TASK DIRECTIONS: Your answer must be the lines from the top of the listing below through the line that holds "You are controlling", retyped exactly, with no pictures.

GIVEN INFORMATION:

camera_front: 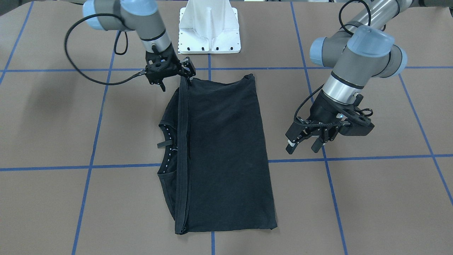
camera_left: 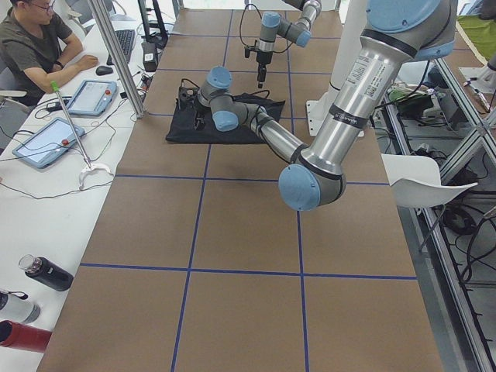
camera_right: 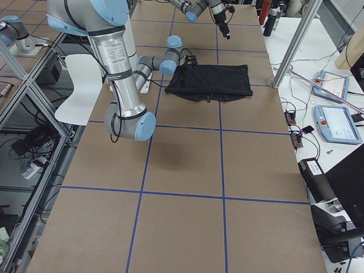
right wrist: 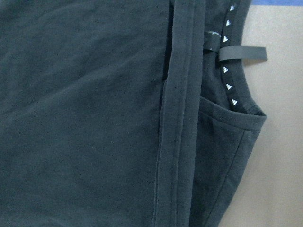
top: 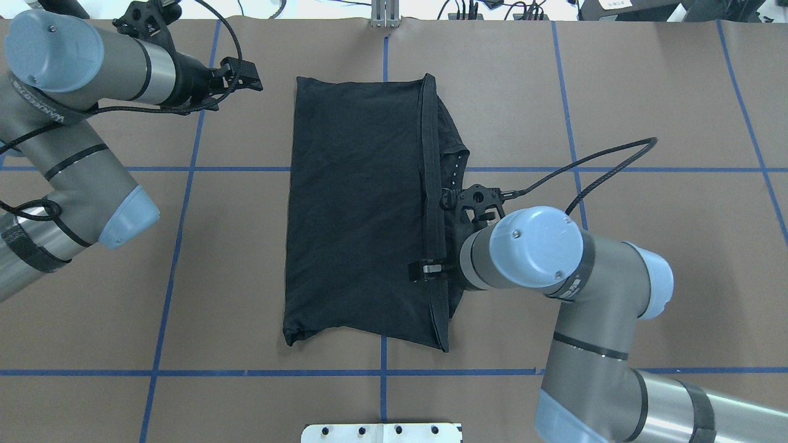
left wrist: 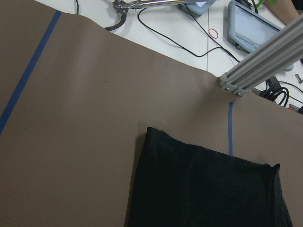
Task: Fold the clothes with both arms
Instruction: 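Move the right gripper down to the shirt's folded edge nearest it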
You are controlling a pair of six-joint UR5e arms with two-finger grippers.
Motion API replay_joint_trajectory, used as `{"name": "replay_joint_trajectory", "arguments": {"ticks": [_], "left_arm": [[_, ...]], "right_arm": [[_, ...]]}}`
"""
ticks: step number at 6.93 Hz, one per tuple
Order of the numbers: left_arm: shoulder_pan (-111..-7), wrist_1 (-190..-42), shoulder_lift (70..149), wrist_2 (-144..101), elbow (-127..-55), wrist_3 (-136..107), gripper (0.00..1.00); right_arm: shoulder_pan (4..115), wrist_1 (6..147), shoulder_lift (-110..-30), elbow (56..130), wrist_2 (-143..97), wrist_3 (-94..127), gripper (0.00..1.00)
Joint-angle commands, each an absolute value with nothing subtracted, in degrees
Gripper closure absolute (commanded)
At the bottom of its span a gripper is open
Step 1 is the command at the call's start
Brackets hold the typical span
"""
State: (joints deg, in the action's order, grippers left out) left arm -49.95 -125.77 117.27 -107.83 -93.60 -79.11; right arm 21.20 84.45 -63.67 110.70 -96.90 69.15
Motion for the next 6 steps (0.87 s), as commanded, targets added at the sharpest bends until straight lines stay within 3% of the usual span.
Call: {"name": "replay_joint_trajectory", "arguments": {"ticks": [1, 6], "left_arm": [[-50.01, -125.86, 116.72, -108.28, -93.78, -79.10, 0.00], [-49.92, -125.86, 116.45, -109.07, -94.48, -79.19, 0.00]], "right_arm": [[15.66, 89.29, -62.31, 110.22, -90.63, 67.77, 0.01], [11.87, 94.47, -62.75, 108.37, -87.01, 64.34, 0.01]]}}
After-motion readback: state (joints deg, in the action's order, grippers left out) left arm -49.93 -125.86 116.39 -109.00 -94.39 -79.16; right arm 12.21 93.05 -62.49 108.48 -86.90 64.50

OUTPUT OF THE EXERCISE:
camera_front: 
camera_left: 
camera_right: 
right wrist: 
top: 
left wrist: 
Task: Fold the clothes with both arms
Instruction: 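Move the right gripper down to the shirt's folded edge nearest it
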You are controlling a pair of six-joint UR5e arms with two-finger grippers.

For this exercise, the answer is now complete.